A comprehensive examination of structural and stylistic devices that accomplished writers use in creative and literary nonfiction contexts. Topics include sentence emphasis and rhythm, coherence, point of view, authorial stance, and rhetorical aspects of sentence structure, repetition, and punctuation.

Language and style core requirement in the MAE and MAWP. Elective in the MAE and MAWP.


ENG 427 – Milton
McQuade, Sat 10:00 a.m.-1:15 p.m. LPC

English 427 aims to explore the life and work of John Milton.  Students will read a variety of Milton’s writings, including Comus, Paradise Lost, and Samson Agonistes.  At the end of the course, students should be able to identify Miltonic themes and genres; understand how Milton’s work engages with early modern politics, gender, and religion; and gain insight into Milton’s evolution as an artist and a thinker.

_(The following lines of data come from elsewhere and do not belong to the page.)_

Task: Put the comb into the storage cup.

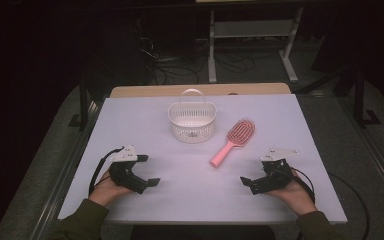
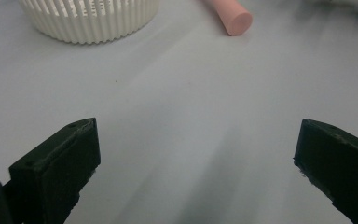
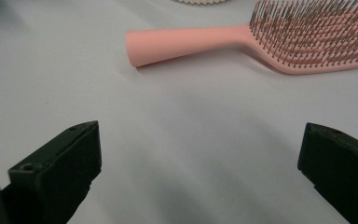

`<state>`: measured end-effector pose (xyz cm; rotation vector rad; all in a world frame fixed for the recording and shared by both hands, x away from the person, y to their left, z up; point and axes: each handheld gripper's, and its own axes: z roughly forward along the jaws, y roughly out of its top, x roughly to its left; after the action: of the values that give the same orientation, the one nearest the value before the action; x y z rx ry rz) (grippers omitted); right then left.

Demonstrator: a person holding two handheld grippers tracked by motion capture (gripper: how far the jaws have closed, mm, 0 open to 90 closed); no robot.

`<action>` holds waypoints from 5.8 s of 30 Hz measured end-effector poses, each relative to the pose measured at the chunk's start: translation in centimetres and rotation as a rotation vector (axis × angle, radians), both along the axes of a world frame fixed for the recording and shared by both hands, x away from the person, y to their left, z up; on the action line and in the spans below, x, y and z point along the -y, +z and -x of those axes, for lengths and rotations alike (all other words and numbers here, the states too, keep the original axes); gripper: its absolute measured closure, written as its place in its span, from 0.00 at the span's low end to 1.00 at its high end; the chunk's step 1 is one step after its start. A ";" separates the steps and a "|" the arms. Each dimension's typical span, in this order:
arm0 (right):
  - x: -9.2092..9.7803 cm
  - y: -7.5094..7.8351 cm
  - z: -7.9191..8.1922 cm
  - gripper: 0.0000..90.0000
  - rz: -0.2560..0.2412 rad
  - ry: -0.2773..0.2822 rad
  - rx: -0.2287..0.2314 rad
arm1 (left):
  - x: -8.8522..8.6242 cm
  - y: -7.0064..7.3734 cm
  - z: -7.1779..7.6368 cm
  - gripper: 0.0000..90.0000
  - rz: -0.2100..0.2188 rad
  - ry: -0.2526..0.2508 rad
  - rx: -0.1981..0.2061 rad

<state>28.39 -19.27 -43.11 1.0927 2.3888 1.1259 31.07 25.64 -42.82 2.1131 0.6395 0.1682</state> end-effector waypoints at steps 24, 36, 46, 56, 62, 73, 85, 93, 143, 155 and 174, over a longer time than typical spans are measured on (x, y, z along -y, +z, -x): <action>0.1 0.8 -0.5 0.00 -0.012 0.016 -0.027 | -0.5 0.0 0.3 0.00 0.008 0.012 -0.026; -0.1 1.0 -1.0 0.00 -0.009 0.020 -0.040 | -0.5 -0.1 0.7 0.00 0.005 0.005 -0.026; -0.2 1.6 -1.4 0.00 -0.009 0.024 -0.048 | -0.5 -0.1 0.7 0.00 0.008 0.013 -0.025; -0.3 1.6 -1.6 0.00 -0.011 0.038 -0.067 | -0.5 0.0 0.7 0.00 0.012 0.012 -0.019; -0.5 1.9 -2.0 0.00 -0.017 0.037 -0.065 | -0.6 0.0 0.8 0.00 0.014 0.009 -0.020; -0.7 2.1 -2.5 0.00 -0.021 0.041 -0.067 | -0.5 0.0 0.8 0.00 0.013 0.007 -0.019; -1.3 2.5 -3.2 0.00 -0.025 0.058 -0.060 | -0.6 -0.1 0.7 0.00 0.017 0.012 -0.021; -1.9 2.7 -3.5 0.01 -0.022 0.068 -0.062 | -0.6 -0.2 0.7 0.00 0.017 0.009 -0.023; -5.1 4.6 -7.6 0.39 -0.075 0.109 -0.049 | -1.0 -0.3 0.9 0.00 0.025 0.024 -0.026; -5.9 4.7 -8.1 0.52 -0.075 0.105 -0.054 | -1.1 -0.3 0.8 0.00 0.036 0.024 -0.025; -7.7 3.9 -9.1 0.88 -0.059 0.124 -0.055 | -1.2 -0.3 0.8 0.00 0.041 0.022 -0.020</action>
<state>37.46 -11.60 -39.20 1.0184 2.5111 1.2295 30.23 26.80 -43.10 2.0709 0.6734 0.1448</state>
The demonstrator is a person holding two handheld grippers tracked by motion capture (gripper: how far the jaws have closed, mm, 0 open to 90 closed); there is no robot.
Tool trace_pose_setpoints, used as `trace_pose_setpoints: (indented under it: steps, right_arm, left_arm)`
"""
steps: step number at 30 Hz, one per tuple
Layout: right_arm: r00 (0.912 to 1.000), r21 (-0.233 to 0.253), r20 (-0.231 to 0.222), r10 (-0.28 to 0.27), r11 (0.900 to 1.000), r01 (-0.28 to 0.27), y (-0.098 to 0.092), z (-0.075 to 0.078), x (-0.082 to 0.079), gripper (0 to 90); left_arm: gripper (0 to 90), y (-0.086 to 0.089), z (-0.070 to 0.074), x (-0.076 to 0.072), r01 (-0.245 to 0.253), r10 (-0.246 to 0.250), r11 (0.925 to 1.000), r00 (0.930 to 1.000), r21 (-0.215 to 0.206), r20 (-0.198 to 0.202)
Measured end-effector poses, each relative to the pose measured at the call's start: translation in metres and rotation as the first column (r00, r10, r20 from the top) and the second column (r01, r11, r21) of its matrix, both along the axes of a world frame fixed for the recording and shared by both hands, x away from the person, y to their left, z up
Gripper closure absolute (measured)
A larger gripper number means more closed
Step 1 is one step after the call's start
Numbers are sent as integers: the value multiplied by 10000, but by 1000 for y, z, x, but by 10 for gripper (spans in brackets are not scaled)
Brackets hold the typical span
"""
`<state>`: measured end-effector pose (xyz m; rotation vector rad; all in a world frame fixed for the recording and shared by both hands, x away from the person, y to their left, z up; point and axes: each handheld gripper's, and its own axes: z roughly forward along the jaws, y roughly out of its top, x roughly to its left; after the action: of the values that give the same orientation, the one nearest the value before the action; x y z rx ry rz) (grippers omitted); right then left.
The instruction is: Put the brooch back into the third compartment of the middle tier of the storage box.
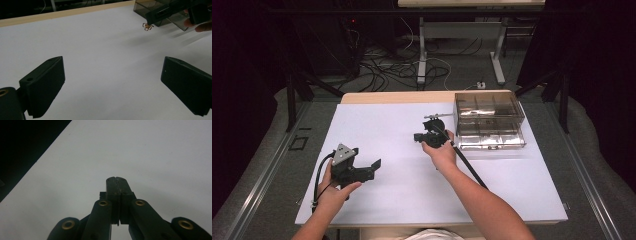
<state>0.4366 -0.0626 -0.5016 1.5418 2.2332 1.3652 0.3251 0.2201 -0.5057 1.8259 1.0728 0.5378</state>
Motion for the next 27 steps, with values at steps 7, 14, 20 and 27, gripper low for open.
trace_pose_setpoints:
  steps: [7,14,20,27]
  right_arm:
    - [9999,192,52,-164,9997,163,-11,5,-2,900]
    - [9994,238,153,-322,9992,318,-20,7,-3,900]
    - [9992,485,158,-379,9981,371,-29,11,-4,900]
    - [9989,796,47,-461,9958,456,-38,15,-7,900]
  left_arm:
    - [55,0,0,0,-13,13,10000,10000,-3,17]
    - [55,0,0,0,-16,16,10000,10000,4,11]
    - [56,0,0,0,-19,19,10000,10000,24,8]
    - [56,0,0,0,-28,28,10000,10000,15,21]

A final goal is, quite simply, appreciation: I hope that students who complete the course will learn to value Milton’s literary artistry and, most particularly, the brilliance of Paradise Lost.

Renaissance period requirement in the MAE. Elective in the MAE and MAWP.


ENG 439 – Topics in Restoration and 18th Century Literature: The Country and the City
Squibbs, Tue 6:00-9:15 p.m. LPC

This course takes its name from Raymond Williams’s landmark 1973 study of how the social and cultural changes wrought by modern capitalism in England were registered, and understood, in terms of contrasting notions of rural and urban life. The ideal of the country as a place of simple communal harmony and relative innocence was generated in part, Williams argues, in response to the alienation and personal isolation associated with urban experience. In this analysis, “the country” as a way of life is an imaginative product of urban modernity that gets mistaken for a real set of conditions which were being consigned to the past as English society became modernized and urbanized. In this course we will examine the insights, and limitations, of Williams’s account of how literature in the 18th century mediated the country and city as places, and as collections of attitudes and experiences. In addition to Williams’s book (and essays from a 1999 volume that reassessed The Country and the City), we will read poetry, prose, and plays by James Boswell, Eliza Haywood, John Gay, Oliver Goldsmith, Frances Burney, Thomas Gray, Anne Yearsley, James Lillo, and Christopher Smart. We will also read theoretical considerations of urban life by Georg Simmel, Michel De Certeau, Henri Lefebvre, and others.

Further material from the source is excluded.